How cross validation helps in SVM classification

svm
r
crossvalidation

#1

I am currently studying about SVM classification and while using it, I came across a parameter cost which is needed to define while creating model. I have taken any arbitrarily cost value. I read that it can be checked by cross validation but I am not able perform it.

set.seed(1)
x<-matrix(rnorm(20*2),ncol=2)
y<-c(rep(-1,10),rep(1,10))
x[y==1,]=x[y==1,]+1
plot(x,col=(3-y))
dat<-data.frame(x=x,y=as.factor(y))
require(e1071)
svmfit=svm(y~.,data=dat,kernel=“linear”,cost=10,scale=FALSE)

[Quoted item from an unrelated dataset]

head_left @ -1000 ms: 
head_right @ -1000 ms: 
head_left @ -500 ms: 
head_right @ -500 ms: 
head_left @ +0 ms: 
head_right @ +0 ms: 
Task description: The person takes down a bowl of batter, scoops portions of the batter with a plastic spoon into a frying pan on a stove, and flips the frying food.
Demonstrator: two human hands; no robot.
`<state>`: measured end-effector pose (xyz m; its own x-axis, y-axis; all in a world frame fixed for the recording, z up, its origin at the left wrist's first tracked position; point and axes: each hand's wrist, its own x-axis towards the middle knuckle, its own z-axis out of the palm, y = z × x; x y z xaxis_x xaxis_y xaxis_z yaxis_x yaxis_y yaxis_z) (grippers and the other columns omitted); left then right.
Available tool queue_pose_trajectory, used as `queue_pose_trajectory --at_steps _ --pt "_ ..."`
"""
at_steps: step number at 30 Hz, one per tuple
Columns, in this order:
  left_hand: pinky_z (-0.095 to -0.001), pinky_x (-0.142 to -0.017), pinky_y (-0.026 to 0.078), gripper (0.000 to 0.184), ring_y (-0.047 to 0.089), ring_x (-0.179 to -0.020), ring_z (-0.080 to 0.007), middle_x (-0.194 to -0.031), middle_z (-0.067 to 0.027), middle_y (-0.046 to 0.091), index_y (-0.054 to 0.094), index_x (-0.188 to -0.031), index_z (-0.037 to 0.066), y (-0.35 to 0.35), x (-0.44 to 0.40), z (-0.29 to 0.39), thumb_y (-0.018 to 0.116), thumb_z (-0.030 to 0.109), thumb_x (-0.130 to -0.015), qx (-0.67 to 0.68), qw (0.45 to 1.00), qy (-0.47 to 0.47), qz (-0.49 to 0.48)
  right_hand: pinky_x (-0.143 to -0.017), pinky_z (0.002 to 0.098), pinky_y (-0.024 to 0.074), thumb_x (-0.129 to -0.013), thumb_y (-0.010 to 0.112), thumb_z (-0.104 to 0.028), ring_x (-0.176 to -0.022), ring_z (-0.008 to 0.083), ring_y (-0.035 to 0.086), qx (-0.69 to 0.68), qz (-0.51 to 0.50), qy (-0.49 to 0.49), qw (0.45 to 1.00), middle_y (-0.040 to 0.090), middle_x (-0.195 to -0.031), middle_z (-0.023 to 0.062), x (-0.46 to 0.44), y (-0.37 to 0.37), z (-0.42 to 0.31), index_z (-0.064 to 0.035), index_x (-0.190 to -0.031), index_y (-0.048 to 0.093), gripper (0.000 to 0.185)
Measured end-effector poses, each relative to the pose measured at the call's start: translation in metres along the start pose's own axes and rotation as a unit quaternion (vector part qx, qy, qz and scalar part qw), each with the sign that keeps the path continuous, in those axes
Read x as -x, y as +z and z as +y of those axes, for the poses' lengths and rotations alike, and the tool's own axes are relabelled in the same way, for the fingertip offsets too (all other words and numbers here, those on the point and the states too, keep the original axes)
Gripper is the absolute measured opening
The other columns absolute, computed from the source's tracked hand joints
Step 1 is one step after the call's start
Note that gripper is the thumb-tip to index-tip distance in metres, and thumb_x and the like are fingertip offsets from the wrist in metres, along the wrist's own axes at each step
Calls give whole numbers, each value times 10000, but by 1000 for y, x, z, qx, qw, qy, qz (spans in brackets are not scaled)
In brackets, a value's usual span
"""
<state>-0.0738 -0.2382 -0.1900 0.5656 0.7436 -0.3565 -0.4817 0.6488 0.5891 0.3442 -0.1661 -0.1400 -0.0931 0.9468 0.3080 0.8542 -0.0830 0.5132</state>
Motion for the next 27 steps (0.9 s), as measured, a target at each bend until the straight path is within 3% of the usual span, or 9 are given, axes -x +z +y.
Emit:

Here, I have created the model with cost value of 10. I want to check with cross validation that is it best value or not.


#2

Hi @hinduja1234,

Is it implying that you can arrive at the best cost value, by checking the cross validation data set evaluating parameter say RMSE or accuracy. Like say your evaluation parameter is RMSE, so whichsover cost value gives the lowest RMSE on cross validation dataset will be the best cost value.

Let me know if it fits the context.

Regards,
Aayush


#3

You can actually try out different ranges for gamma and ask SVM to show the best model

tune.out=tune(svm,y~.,data=dat,kernal=“radial”,ranges=list(cost=c(0.001 , 0.01, 0.1, 1,5,10,100),gamma=c(1,2,3,0.5)))
summary(tune.out)
bestmod=tune.out$best.model
summary(bestmod)

This shows you the best model with different values of gamma for the radial kernel.